Gurievsky believes it’s still very much a seller’s market, with buyers having a difficult time finding a house. “And when they do, oftentimes they’re competing,” he said.

“Often times these same buyers are paying several thousand dollars over full price,” he said. “We’re seeing a lot more cash buyers and those putting a substantial down payment on their homes vs. financing.”

He said in the last several years since the pandemic began, the housing market has been strong on the seller side.

But the shift that the market might be cooling down is ever so slight.

“Before it was like you had to buy it and make a decision within a day,” said Lisa Martinez, a realtor with ReMax. “So I think it is going to correct itself and it’s going to take a little while to do that, but I’m starting to see a turn in the market and it’s not as much as the seller’s market anymore.”

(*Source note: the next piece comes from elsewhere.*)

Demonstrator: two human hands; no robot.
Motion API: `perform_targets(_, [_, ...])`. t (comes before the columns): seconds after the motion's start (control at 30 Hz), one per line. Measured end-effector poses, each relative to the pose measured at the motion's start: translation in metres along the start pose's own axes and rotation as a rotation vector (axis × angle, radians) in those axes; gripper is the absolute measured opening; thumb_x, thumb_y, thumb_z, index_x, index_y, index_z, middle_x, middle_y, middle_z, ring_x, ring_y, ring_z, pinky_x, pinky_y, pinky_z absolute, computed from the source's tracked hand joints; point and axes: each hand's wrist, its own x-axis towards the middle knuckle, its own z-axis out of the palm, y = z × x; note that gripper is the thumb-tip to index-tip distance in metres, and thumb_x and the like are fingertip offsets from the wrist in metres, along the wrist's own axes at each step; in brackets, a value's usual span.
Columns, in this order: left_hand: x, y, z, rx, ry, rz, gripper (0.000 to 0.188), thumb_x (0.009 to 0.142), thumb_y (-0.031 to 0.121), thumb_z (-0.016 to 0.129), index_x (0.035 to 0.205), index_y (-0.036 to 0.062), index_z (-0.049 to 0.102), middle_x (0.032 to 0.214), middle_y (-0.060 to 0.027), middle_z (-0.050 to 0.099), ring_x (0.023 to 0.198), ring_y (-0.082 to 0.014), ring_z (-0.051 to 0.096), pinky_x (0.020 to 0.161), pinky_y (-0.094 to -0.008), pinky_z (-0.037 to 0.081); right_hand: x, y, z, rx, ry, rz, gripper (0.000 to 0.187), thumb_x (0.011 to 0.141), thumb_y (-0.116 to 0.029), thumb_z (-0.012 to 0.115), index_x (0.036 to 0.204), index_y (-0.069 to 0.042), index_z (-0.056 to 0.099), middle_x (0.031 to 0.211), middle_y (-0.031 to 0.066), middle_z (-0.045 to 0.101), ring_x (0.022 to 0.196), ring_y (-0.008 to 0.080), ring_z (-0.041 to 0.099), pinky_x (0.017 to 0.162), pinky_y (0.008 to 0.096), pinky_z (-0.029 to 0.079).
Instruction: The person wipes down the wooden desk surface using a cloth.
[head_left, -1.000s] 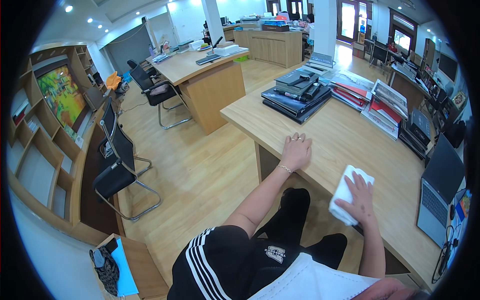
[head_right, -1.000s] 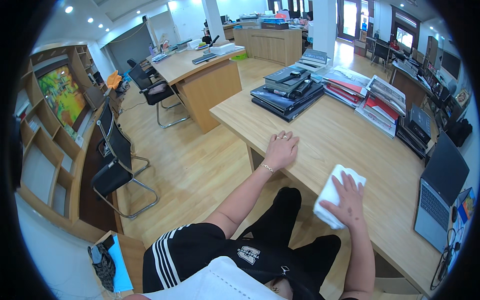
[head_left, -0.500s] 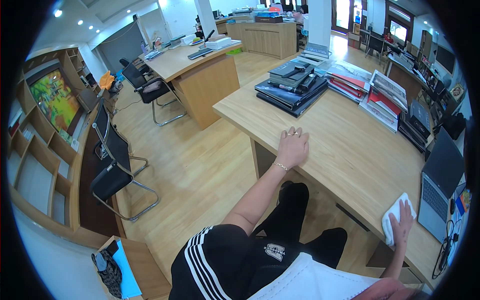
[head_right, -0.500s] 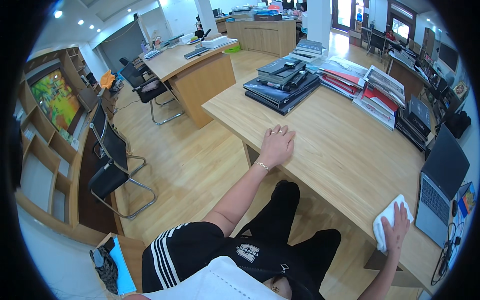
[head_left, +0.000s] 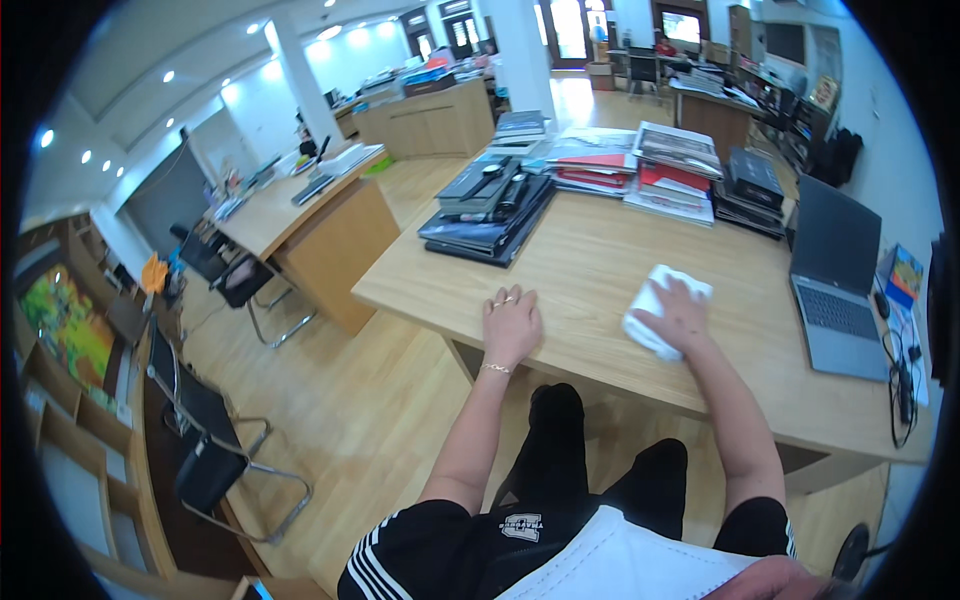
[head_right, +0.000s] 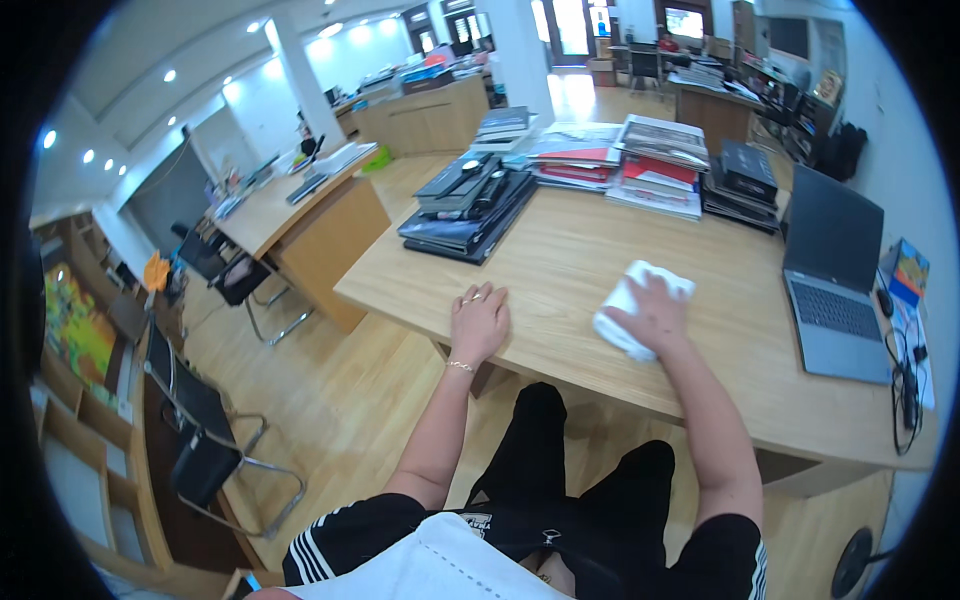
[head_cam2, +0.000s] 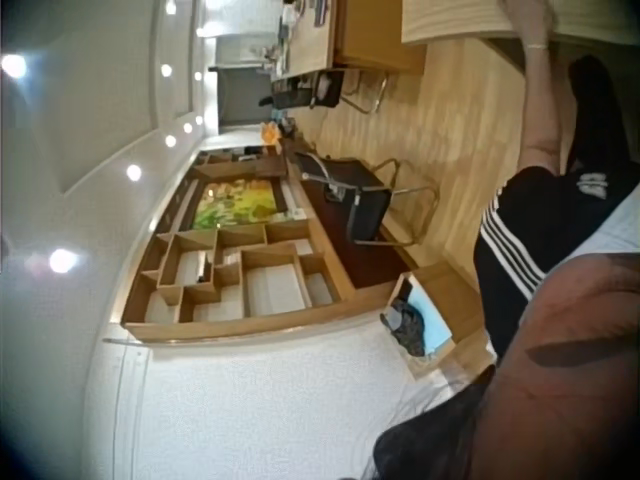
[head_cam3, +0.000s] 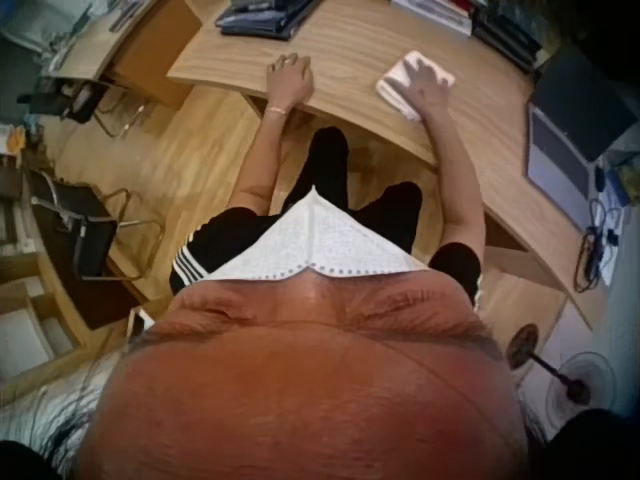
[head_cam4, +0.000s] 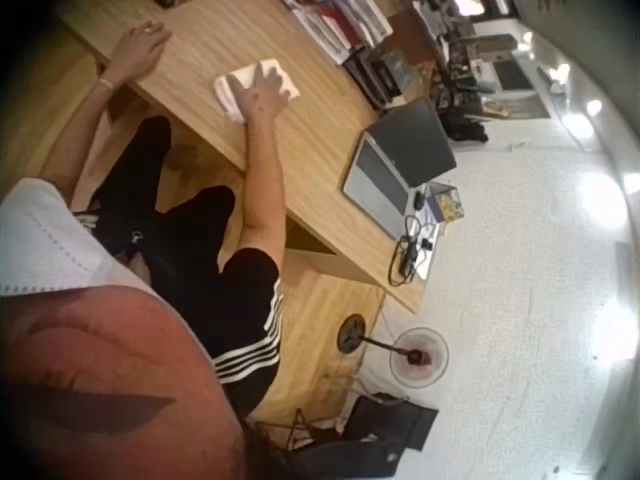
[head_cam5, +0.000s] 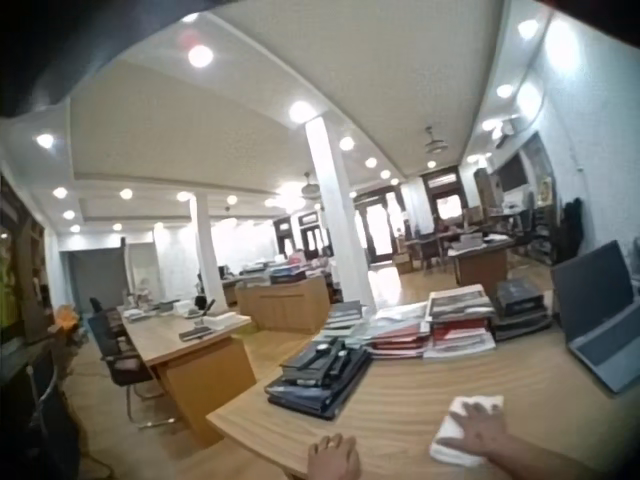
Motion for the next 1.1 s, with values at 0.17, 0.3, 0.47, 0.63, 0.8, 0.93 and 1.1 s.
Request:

With rising interest rates and ongoing insurance issues, Martinez said it’s turning out to be not much of a buyer’s market either as some buyers are choosing to press the pause button.

“If they can get insurance it’s super expensive and that creates a lot of problems when it adds to that note every month,” she said.

Gurievsky said mortgage rates have increased from 3-3.5 percent to a near 5.5-6 percent range for a 30-year mortgage, something that will affect what someone can afford when buying a house. He said the market changes are slow to change.

For real estate from the North Shore to the south shore, the market is still very strong, but the surge may be running out of steam.

According to the Mortgage Bankers Association, many would-be homebuyers are applying for fewer loans. Mortgage purchase applications were down 16 percent compared to 2021 due to the rapid jump in rates.